Appropriateness Of Nonsurgical Admissions

U.S. Trauma Centers that are verified by the American College of Surgeons must track the rate of trauma admissions to nonsurgical services. This is particularly important if the percentage of nonsurgical admissions exceeds 10% of their total admissions. The center’s performance improvement processes can then determine if the admission was appropriate and whether or not the trauma service should request a consult or transfer.

But how should we judge the appropriateness of nonsurgical admissions? There is tremendous variability in presenting mechanism and patient comorbidities. And the number of patients with some need for nonsurgical attention continues to grow with the rapidly increasing number of elderly falls.

The group at Southside Hospital in Bay Shore NY initially tracked all nonsurgical admissions and evaluated each individually at their community Level II trauma center. They then created and implemented a scoring system in order to develop a set of objective criteria that would predict patients better served with trauma consultation or admission.

The scoring tool was based on some of the information in the Optimal Resource Document, but was still somewhat arbitrary. The authors added criteria that reflected their own institutional philosophy of care. They explain their rationale clearly in the manuscript. Here is the final tool:

Criteria Points
Age > 65 years 1
3 or more comorbidities 1
ISS < 10 1
Ground level fall 1
No ICU admission 1
No need for surgical intervention 1
No blood products given 1

The maximum number of points possible is 7, with higher scores suggesting appropriateness for nonsurgical admission. The authors chose scores of 3 and 4 as the “grey zone” where further investigation was necessary to determine if a medical admission was proper. Lower numbers required trauma service admission, and higher ones did not.

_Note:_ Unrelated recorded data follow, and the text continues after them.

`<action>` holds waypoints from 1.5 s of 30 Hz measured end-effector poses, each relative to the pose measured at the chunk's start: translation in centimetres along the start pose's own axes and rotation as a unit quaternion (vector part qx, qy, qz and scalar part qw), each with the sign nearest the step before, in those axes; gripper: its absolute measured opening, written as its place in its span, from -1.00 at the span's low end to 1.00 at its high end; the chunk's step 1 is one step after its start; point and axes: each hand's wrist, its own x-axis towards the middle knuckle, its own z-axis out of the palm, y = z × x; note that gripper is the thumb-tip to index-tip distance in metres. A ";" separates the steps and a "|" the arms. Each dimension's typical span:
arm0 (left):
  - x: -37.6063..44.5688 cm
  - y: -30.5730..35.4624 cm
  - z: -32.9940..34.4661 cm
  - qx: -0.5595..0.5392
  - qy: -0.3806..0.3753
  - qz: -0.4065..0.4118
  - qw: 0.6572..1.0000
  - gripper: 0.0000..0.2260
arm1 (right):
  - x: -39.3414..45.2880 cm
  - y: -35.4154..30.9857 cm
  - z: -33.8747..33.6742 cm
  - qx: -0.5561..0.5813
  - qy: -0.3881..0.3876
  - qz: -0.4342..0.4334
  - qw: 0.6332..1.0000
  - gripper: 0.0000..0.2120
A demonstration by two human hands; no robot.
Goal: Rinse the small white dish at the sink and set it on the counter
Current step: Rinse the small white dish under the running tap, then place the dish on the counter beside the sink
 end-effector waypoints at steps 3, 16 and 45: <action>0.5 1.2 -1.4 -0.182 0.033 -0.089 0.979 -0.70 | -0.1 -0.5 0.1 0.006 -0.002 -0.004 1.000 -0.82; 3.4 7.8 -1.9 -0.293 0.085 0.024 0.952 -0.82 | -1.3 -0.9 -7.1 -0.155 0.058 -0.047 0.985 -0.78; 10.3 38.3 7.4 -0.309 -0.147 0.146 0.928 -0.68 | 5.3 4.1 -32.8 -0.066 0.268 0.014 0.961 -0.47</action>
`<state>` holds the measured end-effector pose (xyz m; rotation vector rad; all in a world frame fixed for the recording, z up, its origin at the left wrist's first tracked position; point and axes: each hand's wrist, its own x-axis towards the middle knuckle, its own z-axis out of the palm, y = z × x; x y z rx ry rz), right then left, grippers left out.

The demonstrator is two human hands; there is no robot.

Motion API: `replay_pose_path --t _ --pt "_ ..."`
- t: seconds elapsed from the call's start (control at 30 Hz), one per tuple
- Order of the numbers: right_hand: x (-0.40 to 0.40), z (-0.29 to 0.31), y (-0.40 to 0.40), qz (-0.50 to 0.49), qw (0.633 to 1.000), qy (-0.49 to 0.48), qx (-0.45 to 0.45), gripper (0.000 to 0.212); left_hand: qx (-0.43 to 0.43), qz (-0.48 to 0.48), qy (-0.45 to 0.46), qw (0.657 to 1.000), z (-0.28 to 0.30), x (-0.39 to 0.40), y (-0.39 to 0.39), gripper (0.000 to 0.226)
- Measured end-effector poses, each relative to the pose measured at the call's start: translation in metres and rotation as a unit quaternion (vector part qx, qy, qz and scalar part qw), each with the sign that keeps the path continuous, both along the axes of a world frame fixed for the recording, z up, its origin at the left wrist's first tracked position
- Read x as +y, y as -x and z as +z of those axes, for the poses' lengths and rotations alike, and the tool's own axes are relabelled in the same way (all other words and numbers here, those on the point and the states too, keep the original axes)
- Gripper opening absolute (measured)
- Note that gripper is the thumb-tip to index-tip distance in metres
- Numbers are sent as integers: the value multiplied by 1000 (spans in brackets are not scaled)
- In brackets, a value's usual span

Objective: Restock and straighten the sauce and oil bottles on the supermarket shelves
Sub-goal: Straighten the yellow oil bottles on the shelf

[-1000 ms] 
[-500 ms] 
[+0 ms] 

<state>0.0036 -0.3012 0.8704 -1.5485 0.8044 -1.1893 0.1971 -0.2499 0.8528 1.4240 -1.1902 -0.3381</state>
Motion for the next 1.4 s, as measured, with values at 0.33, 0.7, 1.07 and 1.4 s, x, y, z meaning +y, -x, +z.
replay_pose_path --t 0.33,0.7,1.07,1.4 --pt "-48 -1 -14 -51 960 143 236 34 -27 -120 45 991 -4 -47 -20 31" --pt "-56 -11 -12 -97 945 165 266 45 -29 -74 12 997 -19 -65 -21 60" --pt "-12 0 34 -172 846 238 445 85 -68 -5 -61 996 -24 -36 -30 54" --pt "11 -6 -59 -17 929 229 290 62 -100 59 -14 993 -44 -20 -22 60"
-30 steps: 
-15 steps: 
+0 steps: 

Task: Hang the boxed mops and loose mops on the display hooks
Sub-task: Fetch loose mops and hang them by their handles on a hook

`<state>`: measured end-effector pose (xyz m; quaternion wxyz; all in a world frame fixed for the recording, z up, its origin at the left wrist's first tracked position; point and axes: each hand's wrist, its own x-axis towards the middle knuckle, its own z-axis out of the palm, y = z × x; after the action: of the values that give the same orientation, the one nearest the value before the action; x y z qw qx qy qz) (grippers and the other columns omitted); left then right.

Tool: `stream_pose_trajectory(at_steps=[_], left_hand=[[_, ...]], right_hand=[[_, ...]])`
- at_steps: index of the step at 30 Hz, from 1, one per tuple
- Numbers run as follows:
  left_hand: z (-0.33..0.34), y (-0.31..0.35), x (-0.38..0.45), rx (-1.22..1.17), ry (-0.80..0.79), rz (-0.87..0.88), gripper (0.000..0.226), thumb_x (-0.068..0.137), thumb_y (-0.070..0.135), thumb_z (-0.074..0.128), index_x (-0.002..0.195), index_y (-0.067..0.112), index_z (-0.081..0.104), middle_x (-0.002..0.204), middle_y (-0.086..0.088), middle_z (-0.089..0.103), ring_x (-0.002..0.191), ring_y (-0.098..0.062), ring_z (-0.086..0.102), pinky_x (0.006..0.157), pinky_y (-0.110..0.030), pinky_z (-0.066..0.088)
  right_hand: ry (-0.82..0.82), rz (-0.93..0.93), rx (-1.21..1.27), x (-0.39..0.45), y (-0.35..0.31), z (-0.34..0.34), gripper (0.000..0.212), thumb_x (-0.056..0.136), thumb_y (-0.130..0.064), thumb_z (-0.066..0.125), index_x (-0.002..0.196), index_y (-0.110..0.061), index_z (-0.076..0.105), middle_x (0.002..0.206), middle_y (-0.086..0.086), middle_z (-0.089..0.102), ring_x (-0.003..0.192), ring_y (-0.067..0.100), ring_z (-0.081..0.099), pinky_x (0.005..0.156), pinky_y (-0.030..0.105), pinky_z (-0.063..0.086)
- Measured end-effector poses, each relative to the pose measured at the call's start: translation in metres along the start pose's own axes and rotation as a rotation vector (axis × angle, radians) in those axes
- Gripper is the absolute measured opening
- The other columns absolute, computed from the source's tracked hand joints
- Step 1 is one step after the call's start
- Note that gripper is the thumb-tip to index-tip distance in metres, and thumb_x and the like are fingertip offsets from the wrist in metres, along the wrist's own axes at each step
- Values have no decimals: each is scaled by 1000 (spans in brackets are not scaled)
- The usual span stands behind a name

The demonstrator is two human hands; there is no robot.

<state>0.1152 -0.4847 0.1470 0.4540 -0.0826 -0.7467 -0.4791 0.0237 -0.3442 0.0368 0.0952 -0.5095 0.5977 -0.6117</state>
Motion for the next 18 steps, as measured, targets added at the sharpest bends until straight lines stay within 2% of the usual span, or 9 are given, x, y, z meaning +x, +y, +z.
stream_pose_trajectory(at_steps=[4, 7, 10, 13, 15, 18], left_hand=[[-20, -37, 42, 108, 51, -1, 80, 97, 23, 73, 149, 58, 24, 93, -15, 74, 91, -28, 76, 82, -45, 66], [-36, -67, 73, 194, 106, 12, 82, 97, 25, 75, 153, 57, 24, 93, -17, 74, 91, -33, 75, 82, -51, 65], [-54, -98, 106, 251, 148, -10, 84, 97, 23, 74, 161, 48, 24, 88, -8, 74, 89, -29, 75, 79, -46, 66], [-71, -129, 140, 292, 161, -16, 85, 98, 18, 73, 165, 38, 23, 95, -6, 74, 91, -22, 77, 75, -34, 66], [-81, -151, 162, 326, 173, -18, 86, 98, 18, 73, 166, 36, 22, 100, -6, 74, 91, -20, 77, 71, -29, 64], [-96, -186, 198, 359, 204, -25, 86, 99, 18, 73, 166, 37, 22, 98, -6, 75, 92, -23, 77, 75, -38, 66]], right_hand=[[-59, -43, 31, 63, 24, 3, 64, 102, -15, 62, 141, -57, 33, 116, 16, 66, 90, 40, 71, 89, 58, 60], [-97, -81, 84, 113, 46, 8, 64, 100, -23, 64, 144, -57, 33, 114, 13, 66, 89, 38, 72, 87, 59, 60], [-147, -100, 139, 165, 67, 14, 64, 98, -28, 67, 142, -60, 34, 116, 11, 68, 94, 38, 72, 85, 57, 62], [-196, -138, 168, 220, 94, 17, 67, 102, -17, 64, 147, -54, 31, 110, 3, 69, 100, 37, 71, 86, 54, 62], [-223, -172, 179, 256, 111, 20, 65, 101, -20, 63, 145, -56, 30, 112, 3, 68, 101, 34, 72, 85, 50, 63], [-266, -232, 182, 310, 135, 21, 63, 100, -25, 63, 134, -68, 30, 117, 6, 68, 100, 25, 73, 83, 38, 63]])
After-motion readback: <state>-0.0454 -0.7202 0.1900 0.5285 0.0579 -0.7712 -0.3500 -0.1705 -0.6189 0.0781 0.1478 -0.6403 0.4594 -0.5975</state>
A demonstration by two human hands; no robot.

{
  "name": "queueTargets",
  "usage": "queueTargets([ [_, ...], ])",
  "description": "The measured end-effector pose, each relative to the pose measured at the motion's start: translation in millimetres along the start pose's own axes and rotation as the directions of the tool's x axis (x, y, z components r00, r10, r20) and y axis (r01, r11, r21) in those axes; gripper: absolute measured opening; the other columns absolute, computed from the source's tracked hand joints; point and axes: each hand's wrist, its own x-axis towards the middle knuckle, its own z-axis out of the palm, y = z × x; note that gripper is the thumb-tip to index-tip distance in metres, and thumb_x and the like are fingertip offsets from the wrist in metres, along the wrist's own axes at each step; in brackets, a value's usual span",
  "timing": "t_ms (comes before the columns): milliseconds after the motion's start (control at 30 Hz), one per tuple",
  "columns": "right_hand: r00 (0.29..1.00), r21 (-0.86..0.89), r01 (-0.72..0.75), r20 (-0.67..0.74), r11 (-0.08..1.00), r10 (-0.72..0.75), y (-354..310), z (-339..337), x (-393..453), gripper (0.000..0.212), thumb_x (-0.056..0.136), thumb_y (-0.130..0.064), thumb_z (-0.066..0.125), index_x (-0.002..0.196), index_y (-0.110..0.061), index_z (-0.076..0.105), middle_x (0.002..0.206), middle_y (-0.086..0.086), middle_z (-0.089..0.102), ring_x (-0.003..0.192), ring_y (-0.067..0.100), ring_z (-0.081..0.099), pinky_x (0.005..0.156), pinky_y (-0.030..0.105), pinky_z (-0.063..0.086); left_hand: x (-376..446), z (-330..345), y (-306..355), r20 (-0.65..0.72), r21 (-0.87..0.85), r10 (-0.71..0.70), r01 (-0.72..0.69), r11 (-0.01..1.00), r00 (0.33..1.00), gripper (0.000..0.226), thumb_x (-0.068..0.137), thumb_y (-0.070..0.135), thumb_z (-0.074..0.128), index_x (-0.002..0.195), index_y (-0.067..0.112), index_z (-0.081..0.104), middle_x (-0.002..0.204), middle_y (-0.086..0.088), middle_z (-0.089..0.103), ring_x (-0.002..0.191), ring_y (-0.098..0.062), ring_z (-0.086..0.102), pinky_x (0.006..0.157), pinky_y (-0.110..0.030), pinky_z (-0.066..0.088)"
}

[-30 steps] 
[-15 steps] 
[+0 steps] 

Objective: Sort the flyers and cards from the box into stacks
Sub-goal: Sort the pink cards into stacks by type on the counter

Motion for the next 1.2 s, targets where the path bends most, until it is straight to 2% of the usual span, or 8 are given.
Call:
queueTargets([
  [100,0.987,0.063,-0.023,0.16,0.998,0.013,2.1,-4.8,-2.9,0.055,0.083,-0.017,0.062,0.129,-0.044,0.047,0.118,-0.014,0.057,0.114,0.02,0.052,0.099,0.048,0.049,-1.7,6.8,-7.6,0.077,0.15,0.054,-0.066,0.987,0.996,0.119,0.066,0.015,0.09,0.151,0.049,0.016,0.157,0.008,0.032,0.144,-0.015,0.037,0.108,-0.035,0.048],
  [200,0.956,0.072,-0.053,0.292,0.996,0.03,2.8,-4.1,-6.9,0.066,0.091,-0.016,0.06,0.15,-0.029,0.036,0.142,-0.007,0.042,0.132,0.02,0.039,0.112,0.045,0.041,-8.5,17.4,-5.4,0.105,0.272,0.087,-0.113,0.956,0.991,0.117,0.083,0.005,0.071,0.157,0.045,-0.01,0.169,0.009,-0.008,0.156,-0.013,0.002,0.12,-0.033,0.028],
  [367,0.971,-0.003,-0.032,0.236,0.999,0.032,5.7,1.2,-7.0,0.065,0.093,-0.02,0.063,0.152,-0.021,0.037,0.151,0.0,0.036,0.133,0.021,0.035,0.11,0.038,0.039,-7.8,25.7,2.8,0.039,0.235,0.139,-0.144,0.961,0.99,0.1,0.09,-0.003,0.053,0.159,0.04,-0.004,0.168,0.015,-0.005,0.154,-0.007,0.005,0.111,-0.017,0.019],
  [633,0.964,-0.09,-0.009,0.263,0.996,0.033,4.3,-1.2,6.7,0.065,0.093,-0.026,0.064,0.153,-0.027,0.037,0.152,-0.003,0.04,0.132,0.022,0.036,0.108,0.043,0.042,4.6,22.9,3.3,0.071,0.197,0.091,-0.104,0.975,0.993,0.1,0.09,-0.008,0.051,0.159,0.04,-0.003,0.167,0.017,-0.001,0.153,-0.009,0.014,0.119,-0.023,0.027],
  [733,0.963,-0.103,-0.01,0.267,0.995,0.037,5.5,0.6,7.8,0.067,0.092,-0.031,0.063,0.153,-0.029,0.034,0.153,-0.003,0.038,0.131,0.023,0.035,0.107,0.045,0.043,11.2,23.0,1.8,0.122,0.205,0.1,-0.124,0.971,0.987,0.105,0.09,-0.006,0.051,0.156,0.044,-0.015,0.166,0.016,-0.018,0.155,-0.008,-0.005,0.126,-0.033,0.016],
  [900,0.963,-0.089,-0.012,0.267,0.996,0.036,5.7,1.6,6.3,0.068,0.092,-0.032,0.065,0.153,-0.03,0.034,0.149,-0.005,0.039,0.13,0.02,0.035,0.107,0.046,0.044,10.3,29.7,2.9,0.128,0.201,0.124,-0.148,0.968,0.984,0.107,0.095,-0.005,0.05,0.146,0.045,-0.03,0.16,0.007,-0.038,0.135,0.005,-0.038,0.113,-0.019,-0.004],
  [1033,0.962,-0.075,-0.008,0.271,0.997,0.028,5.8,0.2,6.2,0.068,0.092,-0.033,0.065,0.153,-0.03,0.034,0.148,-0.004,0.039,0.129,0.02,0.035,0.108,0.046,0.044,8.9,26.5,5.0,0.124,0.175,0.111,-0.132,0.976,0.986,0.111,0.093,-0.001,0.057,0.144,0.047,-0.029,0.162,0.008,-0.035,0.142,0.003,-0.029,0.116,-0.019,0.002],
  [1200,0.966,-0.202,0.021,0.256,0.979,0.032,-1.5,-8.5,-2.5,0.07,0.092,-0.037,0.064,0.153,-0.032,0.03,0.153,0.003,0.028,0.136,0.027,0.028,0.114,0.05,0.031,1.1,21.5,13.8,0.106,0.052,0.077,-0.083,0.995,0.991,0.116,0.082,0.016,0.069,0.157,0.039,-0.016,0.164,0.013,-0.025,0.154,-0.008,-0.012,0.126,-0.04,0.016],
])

The authors then examined changes in the percent of nonsurgical admissions after implementation, as well as mortality, morbidity, and hospital length of stay.

Here are the factoids:

  • Nonsurgical admission rates had historically been greater than 10% and had peaked at 28% at the time of scoring system implementation
  • After implementation, the nonsurgical admission rate dropped to under 10 %, where it remained for most of the time. There were a few spikes into the 14-17% range.
  • Mortality was insignificantly higher on the trauma service (2.1% vs 1.2%) as were complications (6.1% vs 5.5%)
  • Length of stay was statistically significantly longer on nonsurgical services (6.2 VS 5.1 days)

Bottom line: Centers that admit a large number of elderly falls patients may benefit from adopting this quick screening tool to determine the appropriate service. Ideally, all trauma patients would be admitted to the trauma service, but this is not feasible from a personnel and resource standpoint. If the number of potential nonsurgical admissions is high, applying a scoring system like this can help streamline the decision regarding admitting service.

Patients with very low scores (1-2) are obviously only appropriate for a trauma service admission. Likewise, those with very high scores (5-7) could easily and appropriately be managed on a hospital medicine service. The in-betweeners need more scrutiny by trauma program PI personnel to determine which service to admit to. 

Most importantly, don’t feel compelled to use this exact scoring system or threshold. Every hospital has different resources and a unique patient population. Add or remove criteria that you believe are appropriate. Adjust the threshold for added scrutiny as you see fit. Doing so will help keep your trauma PI workflow manageable.

Reference: Nonsurgical admissions with traumatic injury: medical patients are trauma patients, too. J Trauma Nursing 25(3):192-195, 2018.